Two of the guns, the 6.4-inch Brooke and the Dahlgren, were discovered in 1995 and 2006 by amateur diver Bob Butler of the Pee Dee Research and Recovery Team. The wreck itself was found in 2010 by the University of South Carolina’s Maritime Research Division. It turns out to have caught on the first bend of the river, but because of its destruction and drifting, the debris field is spread over a great deal of the river and several parts of the ship — the propellers, the boilers — have been salvaged by locals over the decades.
The third cannon was finally located in 2012. Unlike the other guns which were found in alignment close to the riverbank, the 7-inch Brooke was deeper in the water. It was discovered thanks to adjacent landowners Dutton and Rufus Perdue who took advantage of extreme low water levels which had exposed two piling stumps to search the river with metal detectors. They found a large anomaly and alerted the University team. Although they initially hoped to raise the cannons in late 2013, it took another two years for everything to get sorted out, so this has been a long time in coming.
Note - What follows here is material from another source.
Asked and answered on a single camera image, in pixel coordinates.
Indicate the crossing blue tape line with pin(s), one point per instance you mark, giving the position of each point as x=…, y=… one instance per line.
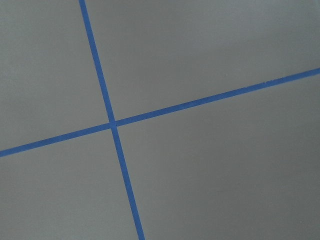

The weapons appear to be in very good condition. They’ve been softly treated by the fresh water of the Pee Dee and retain identification markers like serial numbers and foundry marks. The cannons have a new home: the Warren Lasch Conservation Center in North Charleston where the CSS Hunley submarine is being conserved. After an estimate two-year process of stabilization and conservation, the cannons will be put on display in the Florence County Museum.